You can use the SeqLab editor to assign weights to sequences in MSF and RSF files. (See "Viewing and Editing Sequence Attribute and Reference Information" in Section 2, Editing Sequences and Alignments in the SeqLab Guide for more information about modifying the sequence weight attributes.)

Weights assigned in a list file take precedence over weights assigned within MSF or RSF files that are components of the list.

ALGORITHM

[ Previous | Top | Next ]

See the Profile HMM Analysis Essay for an introduction to profile hidden Markov models and the terminology associated with them.

State Assignments

In constructing an HMM, HmmerBuild must first determine which columns in the alignment should be assigned to a match state and which to an insert state. The profile HMM is then built from this "marked" alignment.
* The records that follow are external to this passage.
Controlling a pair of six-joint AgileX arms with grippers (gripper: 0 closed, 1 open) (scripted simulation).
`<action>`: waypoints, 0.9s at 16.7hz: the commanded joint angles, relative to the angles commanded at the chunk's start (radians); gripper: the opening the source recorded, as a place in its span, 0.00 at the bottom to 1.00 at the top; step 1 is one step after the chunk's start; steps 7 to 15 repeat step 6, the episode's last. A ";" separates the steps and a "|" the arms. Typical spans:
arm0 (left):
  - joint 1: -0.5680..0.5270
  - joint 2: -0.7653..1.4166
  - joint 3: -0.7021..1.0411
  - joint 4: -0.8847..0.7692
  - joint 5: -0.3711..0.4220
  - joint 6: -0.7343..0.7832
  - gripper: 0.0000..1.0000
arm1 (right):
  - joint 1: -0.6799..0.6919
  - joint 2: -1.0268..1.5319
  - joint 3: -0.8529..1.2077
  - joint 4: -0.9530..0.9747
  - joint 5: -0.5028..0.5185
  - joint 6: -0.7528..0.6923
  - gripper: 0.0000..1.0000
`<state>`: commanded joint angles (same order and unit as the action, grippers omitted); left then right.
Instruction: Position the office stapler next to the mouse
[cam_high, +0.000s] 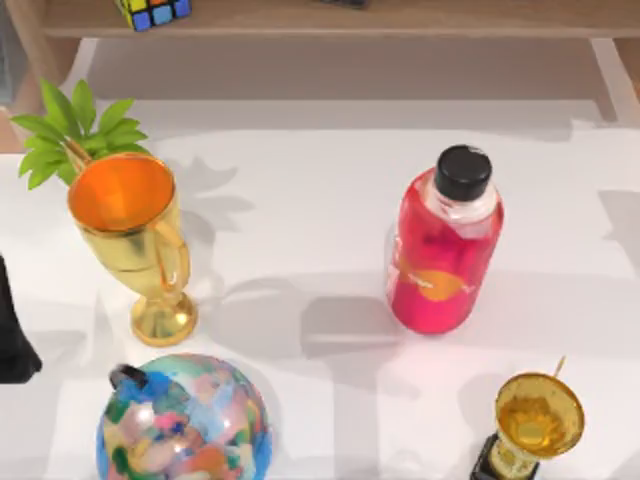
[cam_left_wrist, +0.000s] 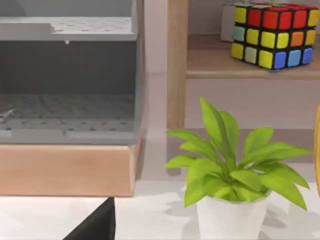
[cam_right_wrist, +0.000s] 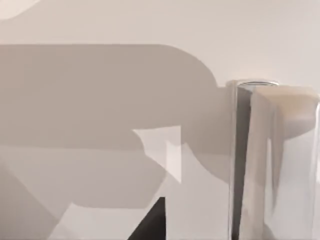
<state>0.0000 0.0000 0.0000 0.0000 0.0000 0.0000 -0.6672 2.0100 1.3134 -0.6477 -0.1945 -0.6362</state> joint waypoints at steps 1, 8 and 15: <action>0.000 0.000 0.000 0.000 0.000 0.000 1.00 | 0.000 0.000 0.000 0.000 0.000 0.000 1.00; 0.000 0.000 0.000 0.000 0.000 0.000 1.00 | 0.000 0.000 0.000 0.000 0.000 0.000 1.00; 0.000 0.000 0.000 0.000 0.000 0.000 1.00 | 0.000 0.000 0.000 0.000 0.000 0.000 1.00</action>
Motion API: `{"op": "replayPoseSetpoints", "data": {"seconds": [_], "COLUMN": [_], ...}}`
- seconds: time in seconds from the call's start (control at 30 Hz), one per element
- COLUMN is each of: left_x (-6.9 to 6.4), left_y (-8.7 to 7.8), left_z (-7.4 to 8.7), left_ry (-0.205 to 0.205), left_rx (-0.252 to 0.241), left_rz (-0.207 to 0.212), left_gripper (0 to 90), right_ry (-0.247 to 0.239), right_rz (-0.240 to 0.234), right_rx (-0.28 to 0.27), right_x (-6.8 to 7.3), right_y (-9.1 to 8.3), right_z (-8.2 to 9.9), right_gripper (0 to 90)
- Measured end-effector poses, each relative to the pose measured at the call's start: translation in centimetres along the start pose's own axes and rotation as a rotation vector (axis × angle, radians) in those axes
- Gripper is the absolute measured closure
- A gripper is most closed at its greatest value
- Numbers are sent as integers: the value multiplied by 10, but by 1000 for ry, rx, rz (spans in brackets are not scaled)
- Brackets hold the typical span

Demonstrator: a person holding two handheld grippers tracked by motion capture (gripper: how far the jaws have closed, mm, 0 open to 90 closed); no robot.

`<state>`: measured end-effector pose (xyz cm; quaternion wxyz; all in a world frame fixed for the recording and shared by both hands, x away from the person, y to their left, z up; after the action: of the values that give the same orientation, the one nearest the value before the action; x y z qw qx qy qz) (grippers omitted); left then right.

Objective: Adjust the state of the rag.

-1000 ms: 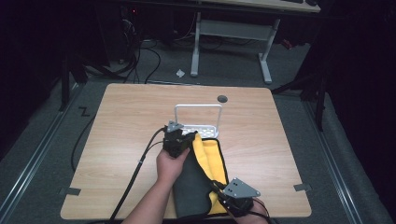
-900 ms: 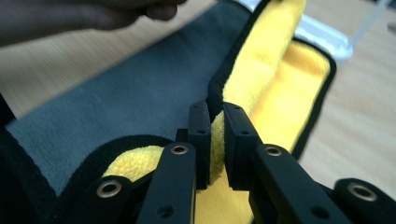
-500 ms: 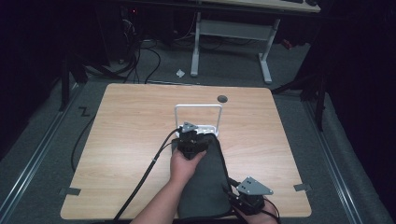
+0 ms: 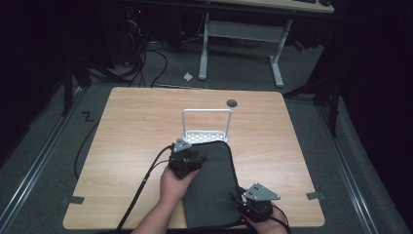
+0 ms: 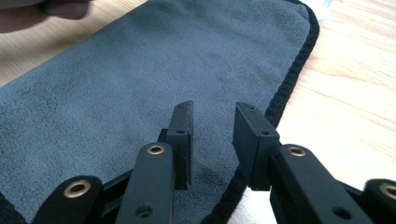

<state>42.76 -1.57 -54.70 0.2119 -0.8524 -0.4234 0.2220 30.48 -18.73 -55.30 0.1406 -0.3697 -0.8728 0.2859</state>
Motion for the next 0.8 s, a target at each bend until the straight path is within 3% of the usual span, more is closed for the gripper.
{"op": "replayPoseSetpoints", "data": {"seconds": [0.13,0.3,0.37,0.57,0.63,0.8], "left_x": [6,4,3,-2,-1,0], "left_y": [-24,-42,-41,-32,-28,-28], "left_z": [21,49,55,57,60,62], "left_ry": [16,61,70,102,117,134], "left_rx": [20,97,126,147,167,160], "left_rz": [14,26,36,50,35,31], "left_gripper": [647,785,817,823,835,854], "right_ry": [13,22,15,12,11,29], "right_rz": [-1,-2,2,12,21,51], "right_rx": [8,11,32,65,91,151], "right_x": [-2,-8,-12,-35,-43,-58], "right_y": [2,7,12,39,51,75], "right_z": [2,-1,-4,-28,-31,-28], "right_gripper": [699,709,726,893,900,900]}}
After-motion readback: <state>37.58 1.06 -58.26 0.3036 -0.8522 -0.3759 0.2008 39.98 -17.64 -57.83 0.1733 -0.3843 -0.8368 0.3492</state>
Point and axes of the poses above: each handheld gripper's, and its own axes: y roughly forward along the jaws, z roughly out of its underside, x roughly to its left, the point moved 8 cm from there along y, roughly forward along the jaws, and after that the axes turned 9 degrees about -z, right-handed, at the moved point
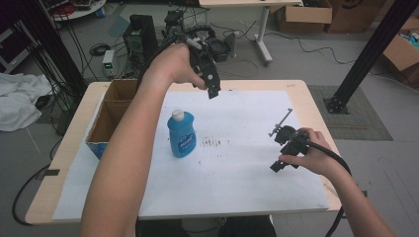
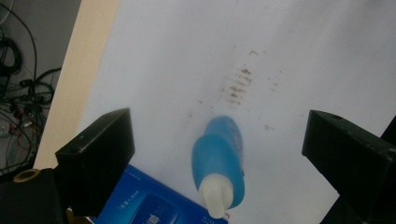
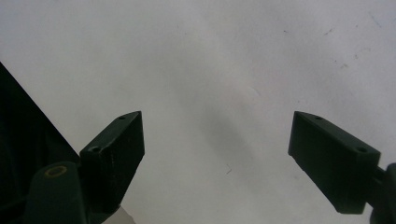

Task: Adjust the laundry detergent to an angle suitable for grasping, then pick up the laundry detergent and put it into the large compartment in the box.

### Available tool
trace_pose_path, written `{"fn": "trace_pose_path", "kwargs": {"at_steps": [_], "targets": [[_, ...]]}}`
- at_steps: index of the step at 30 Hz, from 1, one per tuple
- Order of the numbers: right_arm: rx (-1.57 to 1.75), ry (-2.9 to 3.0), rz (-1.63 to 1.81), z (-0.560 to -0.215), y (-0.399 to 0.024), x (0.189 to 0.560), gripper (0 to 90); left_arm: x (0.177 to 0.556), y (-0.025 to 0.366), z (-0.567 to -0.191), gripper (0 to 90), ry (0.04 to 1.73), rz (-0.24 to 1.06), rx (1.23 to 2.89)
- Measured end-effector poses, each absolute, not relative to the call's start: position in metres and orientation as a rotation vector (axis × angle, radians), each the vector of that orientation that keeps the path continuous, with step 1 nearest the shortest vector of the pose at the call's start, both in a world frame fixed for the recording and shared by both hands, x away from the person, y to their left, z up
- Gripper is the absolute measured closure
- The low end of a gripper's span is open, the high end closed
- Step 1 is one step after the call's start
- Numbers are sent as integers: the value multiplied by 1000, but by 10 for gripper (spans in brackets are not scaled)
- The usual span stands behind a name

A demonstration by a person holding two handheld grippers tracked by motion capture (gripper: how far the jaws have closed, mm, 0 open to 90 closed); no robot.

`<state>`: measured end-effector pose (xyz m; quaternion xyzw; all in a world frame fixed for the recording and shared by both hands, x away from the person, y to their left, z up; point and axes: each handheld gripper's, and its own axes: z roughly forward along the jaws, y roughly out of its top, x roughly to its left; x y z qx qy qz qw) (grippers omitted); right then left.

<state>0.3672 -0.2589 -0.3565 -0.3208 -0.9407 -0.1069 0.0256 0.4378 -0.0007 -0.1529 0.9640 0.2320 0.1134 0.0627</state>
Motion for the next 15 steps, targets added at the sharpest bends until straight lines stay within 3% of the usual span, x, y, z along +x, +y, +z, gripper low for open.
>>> {"fn": "trace_pose_path", "kwargs": {"at_steps": [15], "targets": [[-978,-2909,-351,-355,-257,367,179,433,6,-153,101,712,340,2904]]}}
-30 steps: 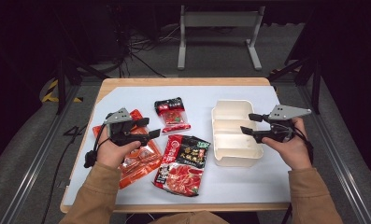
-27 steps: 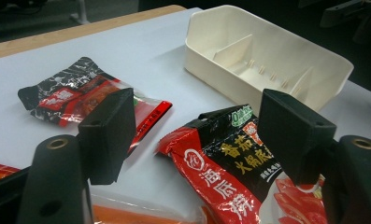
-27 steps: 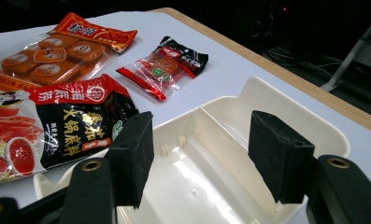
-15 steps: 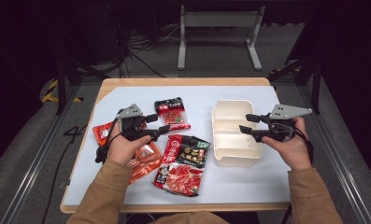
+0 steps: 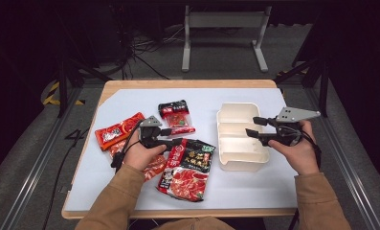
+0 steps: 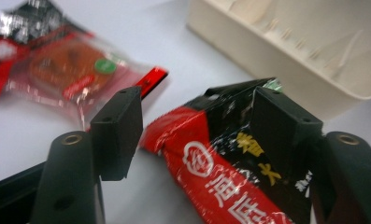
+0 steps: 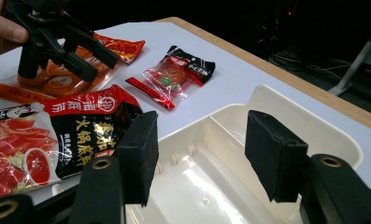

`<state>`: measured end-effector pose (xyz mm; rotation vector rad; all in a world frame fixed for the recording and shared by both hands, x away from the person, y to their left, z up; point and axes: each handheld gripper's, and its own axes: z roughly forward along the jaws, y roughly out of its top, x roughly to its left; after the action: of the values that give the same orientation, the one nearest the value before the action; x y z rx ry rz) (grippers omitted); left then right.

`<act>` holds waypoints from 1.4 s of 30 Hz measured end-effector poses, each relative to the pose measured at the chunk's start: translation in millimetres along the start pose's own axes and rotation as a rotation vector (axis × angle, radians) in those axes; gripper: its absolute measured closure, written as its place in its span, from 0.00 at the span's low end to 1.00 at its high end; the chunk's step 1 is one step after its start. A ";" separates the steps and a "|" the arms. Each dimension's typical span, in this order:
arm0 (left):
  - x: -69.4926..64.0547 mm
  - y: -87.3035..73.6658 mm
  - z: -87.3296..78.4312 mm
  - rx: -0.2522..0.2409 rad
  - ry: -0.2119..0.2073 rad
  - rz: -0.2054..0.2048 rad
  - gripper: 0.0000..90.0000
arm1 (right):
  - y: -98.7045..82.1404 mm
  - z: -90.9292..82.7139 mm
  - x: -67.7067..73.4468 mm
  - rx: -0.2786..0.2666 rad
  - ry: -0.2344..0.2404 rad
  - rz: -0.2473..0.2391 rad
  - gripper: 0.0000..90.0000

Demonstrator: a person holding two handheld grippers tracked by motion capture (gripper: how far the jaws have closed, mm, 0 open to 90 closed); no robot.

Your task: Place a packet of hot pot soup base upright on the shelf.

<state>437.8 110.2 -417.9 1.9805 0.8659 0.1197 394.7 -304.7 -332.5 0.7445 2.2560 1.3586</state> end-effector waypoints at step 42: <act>6.2 -16.1 29.5 0.161 -0.054 -0.129 0.87 | -1.2 6.3 2.5 0.044 0.006 -0.011 0.53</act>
<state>446.2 97.7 -448.6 2.0594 0.9906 -0.0799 396.1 -299.3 -336.5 0.7424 2.2981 1.3125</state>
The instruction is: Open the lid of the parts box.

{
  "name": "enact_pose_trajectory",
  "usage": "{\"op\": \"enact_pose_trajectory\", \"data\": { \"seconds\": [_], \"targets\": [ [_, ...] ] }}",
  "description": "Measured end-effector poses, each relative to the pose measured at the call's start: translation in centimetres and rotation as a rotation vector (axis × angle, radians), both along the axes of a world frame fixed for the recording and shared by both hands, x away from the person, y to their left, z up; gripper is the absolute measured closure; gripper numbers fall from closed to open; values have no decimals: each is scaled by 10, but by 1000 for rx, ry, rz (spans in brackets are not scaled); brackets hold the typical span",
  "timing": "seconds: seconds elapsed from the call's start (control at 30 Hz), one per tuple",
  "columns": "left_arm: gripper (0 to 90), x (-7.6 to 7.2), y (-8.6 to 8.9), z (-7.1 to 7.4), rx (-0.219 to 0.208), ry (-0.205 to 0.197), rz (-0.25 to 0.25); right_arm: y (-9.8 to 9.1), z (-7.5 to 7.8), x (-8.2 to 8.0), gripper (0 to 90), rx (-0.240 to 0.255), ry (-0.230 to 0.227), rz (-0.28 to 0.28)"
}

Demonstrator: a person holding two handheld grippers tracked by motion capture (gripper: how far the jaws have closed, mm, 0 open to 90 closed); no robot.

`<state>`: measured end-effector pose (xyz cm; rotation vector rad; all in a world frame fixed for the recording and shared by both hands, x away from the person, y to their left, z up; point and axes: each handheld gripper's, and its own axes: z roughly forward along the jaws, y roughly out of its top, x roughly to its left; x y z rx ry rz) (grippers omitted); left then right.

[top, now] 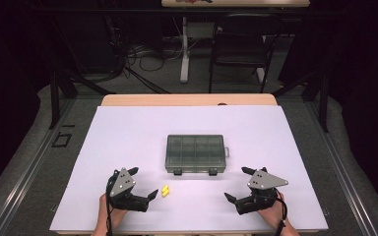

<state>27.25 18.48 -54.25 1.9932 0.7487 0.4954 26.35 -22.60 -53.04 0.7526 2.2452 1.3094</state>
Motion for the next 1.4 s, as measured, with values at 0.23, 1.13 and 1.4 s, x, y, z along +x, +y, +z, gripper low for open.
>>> {"op": "enact_pose_trajectory", "data": {
  "seconds": [0.23,1.13,1.4],
  "targets": [
    [0,9,-8,1,-5,0,-8,7,-2,11,0,-6,20,4],
    [3,47,-38,-7,50,59,-25,25,-12,53,0,-21,96,-14],
    [2,56,-48,-8,66,66,-25,29,-16,61,0,-41,118,-19]
  ]
}}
By default, HmmerBuild uses maximum a posteriori (MAP) construction: a dynamic programming algorithm is used to determine the maximum a posteriori choice of state for each column in the alignment. This algorithm can be tuned to favor longer or shorter models by means of the -ARCHprior parameter, which can be set to values between 0.0 and 1.0. By default this is set to 0.85. To favor longer models, set it higher; to favor shorter models, set it lower.

Like most dynamic programming algorithms, MAP construction is fairly slow. You can use a faster heuristic method to "mark" the columns by specifying the -FASt parameter. The heuristic method assigns a column in the alignment to the insert state if the column contains more than a certain fraction of gap characters. By default, this fraction is 0.5. You can change it using the -GAPS parameter.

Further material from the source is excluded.